Next we take a look at the APPLICATION_SERVER. The name might be a bit misleading, since the class does not represent a server but it holds an instance of a eposix server and uses this instance to communicate with the apache server. The class implements two features command_line_ok and register_servlets. Command_line_ok does many things but it does not check if the command_line is correct. Just leaves it as it is, it works even if it doesn't do what the name suggest. Much more important for you is the </e>register_servlet</e> method. It is responsible for registering all the servlets to the SERVLET_MANAGER. I will explain later why it is important to register your servlets. For now just remember, that you always have to update this feature if you add a new servlet.

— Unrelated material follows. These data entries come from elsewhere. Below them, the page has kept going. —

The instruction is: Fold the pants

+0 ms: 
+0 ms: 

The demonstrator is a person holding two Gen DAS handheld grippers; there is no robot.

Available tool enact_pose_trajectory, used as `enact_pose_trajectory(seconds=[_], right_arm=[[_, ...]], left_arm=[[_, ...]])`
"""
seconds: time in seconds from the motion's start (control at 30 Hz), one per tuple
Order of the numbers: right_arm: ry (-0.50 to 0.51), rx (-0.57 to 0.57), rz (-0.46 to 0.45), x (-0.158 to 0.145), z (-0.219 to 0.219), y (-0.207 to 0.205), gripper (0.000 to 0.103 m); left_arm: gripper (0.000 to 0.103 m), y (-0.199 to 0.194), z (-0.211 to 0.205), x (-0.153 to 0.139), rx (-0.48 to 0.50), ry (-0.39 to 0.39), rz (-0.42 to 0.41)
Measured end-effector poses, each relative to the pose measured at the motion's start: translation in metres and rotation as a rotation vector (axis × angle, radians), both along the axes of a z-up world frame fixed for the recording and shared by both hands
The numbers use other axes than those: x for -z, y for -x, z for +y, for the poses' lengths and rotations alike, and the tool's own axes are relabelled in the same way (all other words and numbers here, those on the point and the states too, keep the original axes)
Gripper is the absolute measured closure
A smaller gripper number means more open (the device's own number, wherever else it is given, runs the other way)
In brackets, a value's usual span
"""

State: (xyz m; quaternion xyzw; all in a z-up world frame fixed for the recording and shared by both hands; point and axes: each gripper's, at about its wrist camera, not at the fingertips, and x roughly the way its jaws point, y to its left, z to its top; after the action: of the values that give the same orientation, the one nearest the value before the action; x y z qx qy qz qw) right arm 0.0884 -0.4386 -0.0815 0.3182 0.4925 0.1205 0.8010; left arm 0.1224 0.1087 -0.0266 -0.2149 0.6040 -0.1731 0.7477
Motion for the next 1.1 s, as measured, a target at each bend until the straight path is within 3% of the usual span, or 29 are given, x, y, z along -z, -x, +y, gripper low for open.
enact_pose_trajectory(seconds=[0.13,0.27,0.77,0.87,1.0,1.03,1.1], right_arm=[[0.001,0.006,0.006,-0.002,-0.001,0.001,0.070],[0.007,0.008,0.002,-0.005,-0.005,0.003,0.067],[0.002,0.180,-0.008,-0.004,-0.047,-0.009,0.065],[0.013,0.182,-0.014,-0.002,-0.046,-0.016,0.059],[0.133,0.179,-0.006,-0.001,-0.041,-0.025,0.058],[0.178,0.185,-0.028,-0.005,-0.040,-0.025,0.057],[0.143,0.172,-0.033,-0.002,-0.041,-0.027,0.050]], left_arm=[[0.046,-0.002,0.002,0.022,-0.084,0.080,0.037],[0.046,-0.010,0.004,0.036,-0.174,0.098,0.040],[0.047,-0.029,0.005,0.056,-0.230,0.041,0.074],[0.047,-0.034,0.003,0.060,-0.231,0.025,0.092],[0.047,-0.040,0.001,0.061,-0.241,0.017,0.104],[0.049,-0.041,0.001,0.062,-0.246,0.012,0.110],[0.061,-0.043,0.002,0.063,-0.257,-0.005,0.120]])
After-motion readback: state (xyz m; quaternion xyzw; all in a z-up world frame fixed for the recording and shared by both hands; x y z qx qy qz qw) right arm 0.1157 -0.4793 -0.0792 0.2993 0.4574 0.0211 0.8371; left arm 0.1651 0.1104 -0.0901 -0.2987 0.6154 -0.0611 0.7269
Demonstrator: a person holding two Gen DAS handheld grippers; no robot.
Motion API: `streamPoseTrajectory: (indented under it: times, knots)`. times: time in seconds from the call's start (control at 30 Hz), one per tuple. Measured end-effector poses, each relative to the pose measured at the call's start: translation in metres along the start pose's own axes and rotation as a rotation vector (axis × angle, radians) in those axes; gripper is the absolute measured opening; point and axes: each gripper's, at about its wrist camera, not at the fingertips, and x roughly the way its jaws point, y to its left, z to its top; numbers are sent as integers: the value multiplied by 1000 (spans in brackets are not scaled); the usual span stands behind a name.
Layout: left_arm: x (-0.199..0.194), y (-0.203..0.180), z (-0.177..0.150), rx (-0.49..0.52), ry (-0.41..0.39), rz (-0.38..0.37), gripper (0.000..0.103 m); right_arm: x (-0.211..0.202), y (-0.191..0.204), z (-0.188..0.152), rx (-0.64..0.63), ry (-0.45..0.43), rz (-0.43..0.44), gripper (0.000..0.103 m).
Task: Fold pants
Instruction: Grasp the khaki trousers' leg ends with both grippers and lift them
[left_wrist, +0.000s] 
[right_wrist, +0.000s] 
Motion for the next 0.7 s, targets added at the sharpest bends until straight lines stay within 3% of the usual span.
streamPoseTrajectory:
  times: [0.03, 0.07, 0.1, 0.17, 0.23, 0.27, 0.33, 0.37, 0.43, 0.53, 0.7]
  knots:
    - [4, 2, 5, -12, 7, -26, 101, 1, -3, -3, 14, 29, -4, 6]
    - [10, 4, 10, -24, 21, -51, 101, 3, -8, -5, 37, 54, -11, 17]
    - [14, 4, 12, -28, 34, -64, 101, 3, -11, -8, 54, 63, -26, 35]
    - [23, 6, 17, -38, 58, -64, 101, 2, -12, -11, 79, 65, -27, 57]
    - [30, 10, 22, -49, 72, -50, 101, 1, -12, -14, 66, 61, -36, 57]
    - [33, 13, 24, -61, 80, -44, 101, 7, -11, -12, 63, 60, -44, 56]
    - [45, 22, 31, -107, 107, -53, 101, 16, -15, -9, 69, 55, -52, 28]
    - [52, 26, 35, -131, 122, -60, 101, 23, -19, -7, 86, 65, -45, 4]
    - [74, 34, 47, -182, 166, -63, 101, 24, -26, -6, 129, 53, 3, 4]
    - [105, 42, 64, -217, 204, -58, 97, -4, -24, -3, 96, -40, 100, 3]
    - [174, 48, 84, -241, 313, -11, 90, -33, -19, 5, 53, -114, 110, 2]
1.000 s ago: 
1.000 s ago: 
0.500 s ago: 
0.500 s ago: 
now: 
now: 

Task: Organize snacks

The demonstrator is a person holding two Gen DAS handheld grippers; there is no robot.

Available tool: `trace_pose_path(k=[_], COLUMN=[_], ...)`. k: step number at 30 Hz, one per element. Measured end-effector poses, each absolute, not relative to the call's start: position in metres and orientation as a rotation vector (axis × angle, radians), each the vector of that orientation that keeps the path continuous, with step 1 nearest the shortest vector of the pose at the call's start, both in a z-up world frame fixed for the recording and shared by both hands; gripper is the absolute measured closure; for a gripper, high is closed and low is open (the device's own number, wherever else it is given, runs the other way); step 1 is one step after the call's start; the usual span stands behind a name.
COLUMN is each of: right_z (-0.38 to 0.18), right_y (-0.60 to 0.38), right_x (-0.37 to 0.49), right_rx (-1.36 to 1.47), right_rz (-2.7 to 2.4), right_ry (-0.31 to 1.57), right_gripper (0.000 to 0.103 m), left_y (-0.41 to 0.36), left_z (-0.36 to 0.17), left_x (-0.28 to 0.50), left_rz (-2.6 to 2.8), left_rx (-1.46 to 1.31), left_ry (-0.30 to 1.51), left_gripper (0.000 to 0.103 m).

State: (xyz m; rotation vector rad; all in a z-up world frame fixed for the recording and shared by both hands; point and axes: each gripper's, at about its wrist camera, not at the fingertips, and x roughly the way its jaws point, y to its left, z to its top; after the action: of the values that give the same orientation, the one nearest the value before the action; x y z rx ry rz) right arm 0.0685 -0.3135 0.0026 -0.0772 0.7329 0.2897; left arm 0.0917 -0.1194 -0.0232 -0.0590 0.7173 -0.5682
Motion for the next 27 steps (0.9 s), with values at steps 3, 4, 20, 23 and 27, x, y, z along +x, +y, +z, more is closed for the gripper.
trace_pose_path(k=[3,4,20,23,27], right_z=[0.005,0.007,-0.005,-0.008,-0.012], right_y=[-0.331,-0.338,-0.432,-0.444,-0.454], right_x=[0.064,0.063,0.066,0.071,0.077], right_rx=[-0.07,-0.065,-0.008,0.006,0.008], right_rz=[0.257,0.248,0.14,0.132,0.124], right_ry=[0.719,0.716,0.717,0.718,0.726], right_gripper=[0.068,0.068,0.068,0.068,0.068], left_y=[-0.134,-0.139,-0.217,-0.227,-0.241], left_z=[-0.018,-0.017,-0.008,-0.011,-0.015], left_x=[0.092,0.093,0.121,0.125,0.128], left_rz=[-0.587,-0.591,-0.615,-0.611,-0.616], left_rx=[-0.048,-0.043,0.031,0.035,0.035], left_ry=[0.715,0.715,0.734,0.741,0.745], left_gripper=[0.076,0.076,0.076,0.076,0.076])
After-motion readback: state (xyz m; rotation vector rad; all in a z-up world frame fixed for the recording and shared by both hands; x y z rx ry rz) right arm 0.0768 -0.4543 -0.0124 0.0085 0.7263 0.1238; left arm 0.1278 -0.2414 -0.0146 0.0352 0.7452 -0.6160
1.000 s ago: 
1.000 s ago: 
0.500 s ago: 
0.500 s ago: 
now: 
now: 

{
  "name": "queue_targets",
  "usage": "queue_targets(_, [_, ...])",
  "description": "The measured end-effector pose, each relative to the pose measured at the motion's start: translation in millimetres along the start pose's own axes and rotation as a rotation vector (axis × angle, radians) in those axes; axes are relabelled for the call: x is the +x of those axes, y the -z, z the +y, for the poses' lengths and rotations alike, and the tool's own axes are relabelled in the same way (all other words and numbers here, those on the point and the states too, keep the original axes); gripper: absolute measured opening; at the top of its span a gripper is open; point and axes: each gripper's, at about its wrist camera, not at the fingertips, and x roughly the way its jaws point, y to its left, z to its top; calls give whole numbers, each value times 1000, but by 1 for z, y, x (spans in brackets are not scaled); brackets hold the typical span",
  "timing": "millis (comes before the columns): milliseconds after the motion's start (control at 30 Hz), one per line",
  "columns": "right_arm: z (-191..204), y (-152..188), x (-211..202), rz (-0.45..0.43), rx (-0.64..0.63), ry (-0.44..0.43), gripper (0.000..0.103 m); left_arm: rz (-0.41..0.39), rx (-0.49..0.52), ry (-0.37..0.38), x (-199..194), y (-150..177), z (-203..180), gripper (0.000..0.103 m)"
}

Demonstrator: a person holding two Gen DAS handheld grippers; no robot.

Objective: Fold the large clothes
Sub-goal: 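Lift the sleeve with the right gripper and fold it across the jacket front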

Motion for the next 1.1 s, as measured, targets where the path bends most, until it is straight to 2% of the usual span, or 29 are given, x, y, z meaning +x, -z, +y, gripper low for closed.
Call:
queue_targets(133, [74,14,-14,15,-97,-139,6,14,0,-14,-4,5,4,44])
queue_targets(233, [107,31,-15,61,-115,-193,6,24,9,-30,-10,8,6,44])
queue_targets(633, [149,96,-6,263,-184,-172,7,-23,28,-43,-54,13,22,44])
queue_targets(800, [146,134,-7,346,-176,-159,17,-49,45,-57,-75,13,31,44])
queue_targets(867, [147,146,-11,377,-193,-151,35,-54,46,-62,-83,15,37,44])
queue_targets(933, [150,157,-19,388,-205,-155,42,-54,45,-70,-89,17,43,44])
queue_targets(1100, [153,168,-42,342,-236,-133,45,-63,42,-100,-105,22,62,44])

A few classes remain in the root_cluster. There is the MESSAGE_CATALOG. It is used as a STRING repository which allows to use a string in several different places and only define it once. This also makes it easy to localize your web application by simply adding another MESSAGE_CATALOG for another language.

The SESSION_STATUS is used to hold informations during a session. Information stored in an instance of this class will be available to every request during a session. The REQUEST_PROCESSING_RESULT is used to hold informations on the processing of this request. It can also be used to hold informations which are only valid during the processing of this request and not during the entire session. The purpose of the PARAMETER_PROCESSING_RESULT is very similar to the purpose of the REQUEST_PROCESSING_RESULT except that it holds information about a parameter rather than about a request. Especially REQUEST_PROCESSING_RESULT is used heavily in the Goanna application framework. It is passed as an argument to a lot of functions which makes it very interesting to use as a container in order to pass information from one parts of the applications to an other during the processing of a request.

The last class in the root folder is PROGRAMMING_LANGUAGE_SELECTION. It is part of the example application and not of the Goanna framework.

Now that we came by all the classes in the root_cluster it is time to head into the parts where the action happens.

Let's first have a look at the servlets. You find three classes in the servlet cluster. Two of them should remind you of the pages which you have seen while taking a look at the web page. The third is SHARED_SERVLETS we will come back to this class in a moment. So lets start with the ANSWER_SERVLET. It inherits from GOA_DISPLAYABLE_SERVLET which means it must implement the following four methods: ok_to_display, new_xml_document, add_body, add_footer.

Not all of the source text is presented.